Bon, alors en gros, pas charger, je te dis que le palais à mon comte est aussi un musée, qu’il est tout en marbre à l’intérieur, et bourré à craquer de tout ce qui se fait de plus coté, de plus coûteux, de mieux doré. Des statues d’albâtre, de porphyre de genoux, de branque, d’humus, de proue, de soupe, de plâtre, d’asphyxie, d’éléphant, de cavalier équestre, de Sodome, de commode, de benêt, de queue, de caoutchouc, de praline, de bonze, de bronze, de bonze en bronze bronzé, de métacarpe, de sardine à l’huile d’olive et tout ça, encore plus, rien d’assez, tout en trop-beau authentique, garanti, séquestré, étiqueté, numide, persan, sexuel, galvanisé. Et des toiles, dis ! Des tableaux de peinture, comme exprime le Gros, non pas de maîtres, mais de génies : cent vingt Raphaël, douze Martini, cinquante-trois Fra Diavolo, douze Fra Angelico, un Fra Gonard, un Rubens dans les cheveux, un Van Dyck porteur du maillot jaune, six Léonard de Vinci en ordre de marche, un Titien tout frisé, huit Giotto en cour d’Assise, un David représentant Goliath, un magnum de Champaigne, un portrait en pied de Mussolini par Vélasquez, et j’en passe, et des meilleurs, et des plus rarissimes ! T’arrives, tu ne sais plus où mettre les yeux, les pieds, les mains, ton cul.
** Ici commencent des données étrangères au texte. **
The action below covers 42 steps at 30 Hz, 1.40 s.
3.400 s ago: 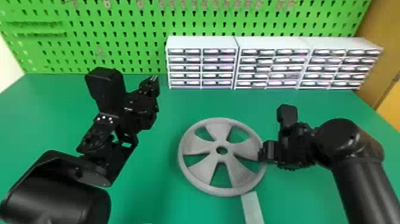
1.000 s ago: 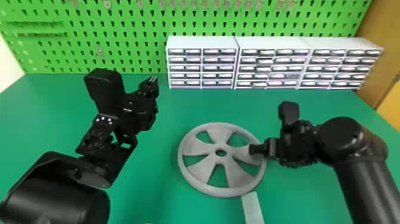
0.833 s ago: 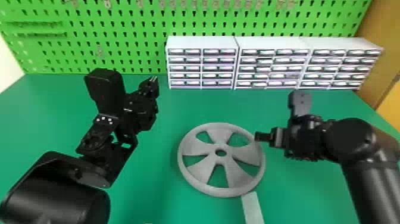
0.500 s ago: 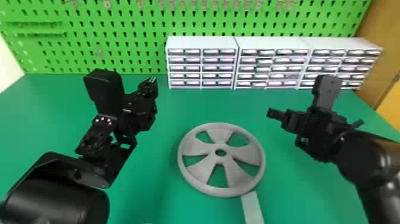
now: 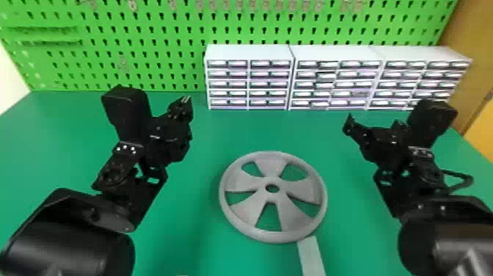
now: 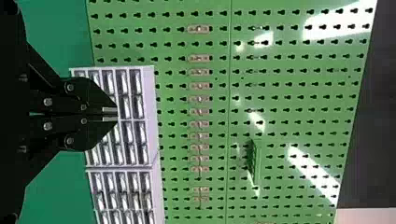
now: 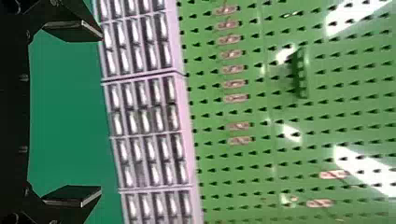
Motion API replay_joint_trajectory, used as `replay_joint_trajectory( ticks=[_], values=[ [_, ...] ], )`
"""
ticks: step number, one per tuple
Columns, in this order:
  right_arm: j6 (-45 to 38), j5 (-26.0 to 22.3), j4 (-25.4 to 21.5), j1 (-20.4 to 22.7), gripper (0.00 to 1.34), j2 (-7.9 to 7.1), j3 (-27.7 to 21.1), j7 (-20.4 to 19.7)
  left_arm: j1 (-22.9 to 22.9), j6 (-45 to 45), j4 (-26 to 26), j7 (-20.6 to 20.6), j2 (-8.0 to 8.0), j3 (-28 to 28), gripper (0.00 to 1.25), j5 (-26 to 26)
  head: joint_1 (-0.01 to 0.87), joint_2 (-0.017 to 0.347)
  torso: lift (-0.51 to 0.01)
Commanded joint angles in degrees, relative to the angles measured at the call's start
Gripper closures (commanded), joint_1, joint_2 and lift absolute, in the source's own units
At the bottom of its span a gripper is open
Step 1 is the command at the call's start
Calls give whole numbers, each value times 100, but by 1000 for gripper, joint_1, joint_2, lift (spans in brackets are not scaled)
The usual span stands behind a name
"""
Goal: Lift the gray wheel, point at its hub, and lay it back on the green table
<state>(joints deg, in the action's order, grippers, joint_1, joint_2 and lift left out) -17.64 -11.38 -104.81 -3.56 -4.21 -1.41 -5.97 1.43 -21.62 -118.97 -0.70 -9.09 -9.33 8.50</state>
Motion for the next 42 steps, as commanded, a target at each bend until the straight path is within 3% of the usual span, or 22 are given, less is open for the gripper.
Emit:
replay_joint_trajectory(
  ticks=[1,20,25,29,33,35,42],
  values=[
    [621,110,31,162,145,-80,106,8,15,0,40,0,39,37,1188,-15,692,48,-93],
    [964,136,40,321,150,-124,299,8,94,26,102,0,101,125,1159,-94,692,48,-93],
    [964,136,40,321,150,-124,299,8,94,26,190,26,127,160,845,55,692,48,-93],
    [964,128,31,312,150,-133,308,16,68,35,242,26,162,195,389,161,692,48,-93],
    [964,128,31,303,150,-142,317,16,32,79,304,26,171,186,59,126,692,48,-93],
    [964,136,31,303,150,-142,326,16,6,70,330,-18,171,177,-1,108,692,48,-93],
    [964,198,22,303,150,-151,343,16,-38,79,418,-220,215,195,-1,117,692,48,-93]
  ],
)
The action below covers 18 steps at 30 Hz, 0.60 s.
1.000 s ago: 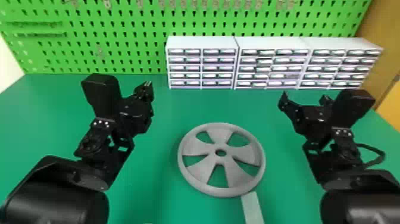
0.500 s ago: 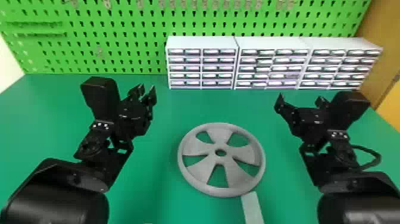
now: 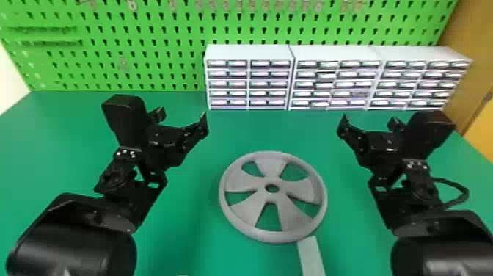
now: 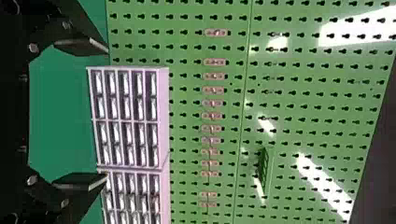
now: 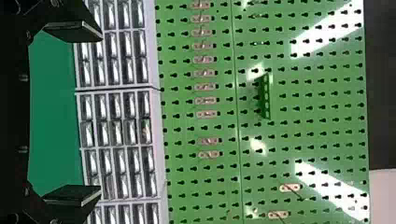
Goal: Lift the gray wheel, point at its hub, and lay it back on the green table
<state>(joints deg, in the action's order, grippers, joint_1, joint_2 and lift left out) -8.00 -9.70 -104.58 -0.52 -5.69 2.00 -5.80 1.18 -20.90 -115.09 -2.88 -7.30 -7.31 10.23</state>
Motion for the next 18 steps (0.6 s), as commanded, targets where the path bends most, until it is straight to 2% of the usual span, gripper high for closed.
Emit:
replay_joint_trajectory(
  ticks=[1,18],
  values=[
    [0,29,-1,-1,150,-11,11,0,-12,7,30,-11,53,19,-1,-74,692,48,-93],
    [-9,29,-1,8,150,-20,38,0,5,7,65,-2,79,28,-1,-135,692,48,-93]
  ],
)
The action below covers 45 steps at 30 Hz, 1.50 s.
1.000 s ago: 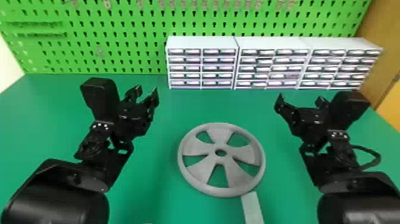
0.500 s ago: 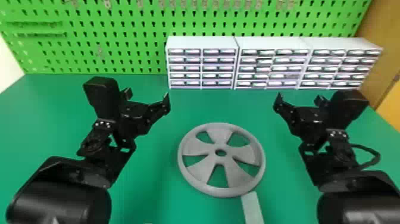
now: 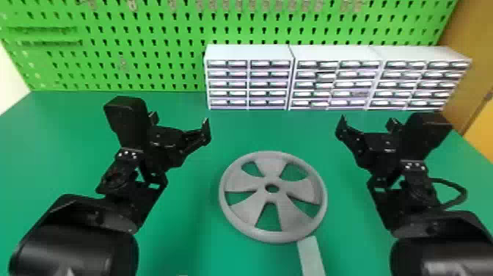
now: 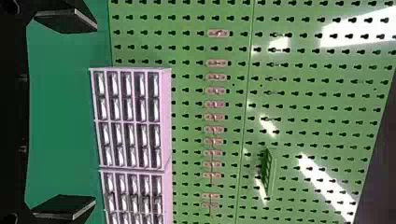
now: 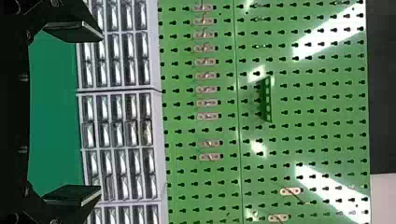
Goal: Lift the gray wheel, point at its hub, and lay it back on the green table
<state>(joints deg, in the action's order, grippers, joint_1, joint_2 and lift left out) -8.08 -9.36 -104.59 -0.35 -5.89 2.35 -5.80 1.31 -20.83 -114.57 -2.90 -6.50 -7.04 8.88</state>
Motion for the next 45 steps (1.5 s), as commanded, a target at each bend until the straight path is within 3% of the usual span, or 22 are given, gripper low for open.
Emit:
replay_joint_trajectory(
  ticks=[1,21,26,34,45],
  values=[
    [0,-4,0,-18,150,0,2,0,-8,0,14,0,0,10,-1,-1,692,48,-93],
    [237,93,-96,-923,150,-132,-33,228,-1194,650,242,-18,0,116,-1,-133,692,48,-93],
    [263,154,-167,-1371,150,-255,72,228,-1607,940,312,-18,-18,177,-1,-168,692,48,-93],
    [492,260,-281,-2188,150,-396,72,228,-2513,1468,321,61,-193,107,-1,-220,692,48,-93],
    [747,330,-527,-3164,147,-563,28,220,-3585,2021,198,219,-317,19,-1,-326,692,48,-93]
  ],
)
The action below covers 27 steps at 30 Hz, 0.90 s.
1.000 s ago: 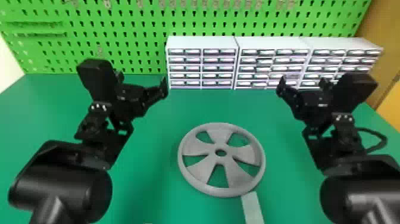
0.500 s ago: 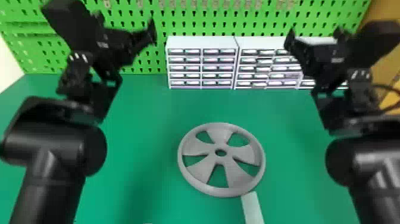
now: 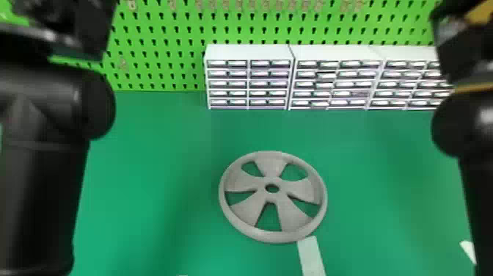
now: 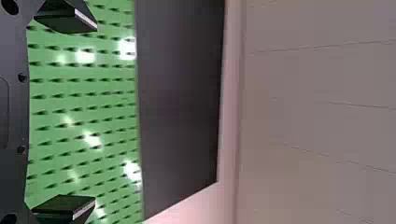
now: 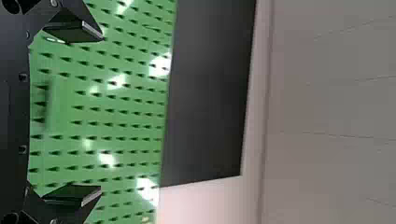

T’es là, terrassé par cette fantastique accumulante de trésors. Tu passes d’une vitrine à un tableau, d’une statue à un bois polychrome. Les tapis sont si évidemment précieux que tu voudrais marcher sur les mains. Les tapisseries si sans aucun doute anciennes que t’as peur de les effilocher en les regardant trop fort.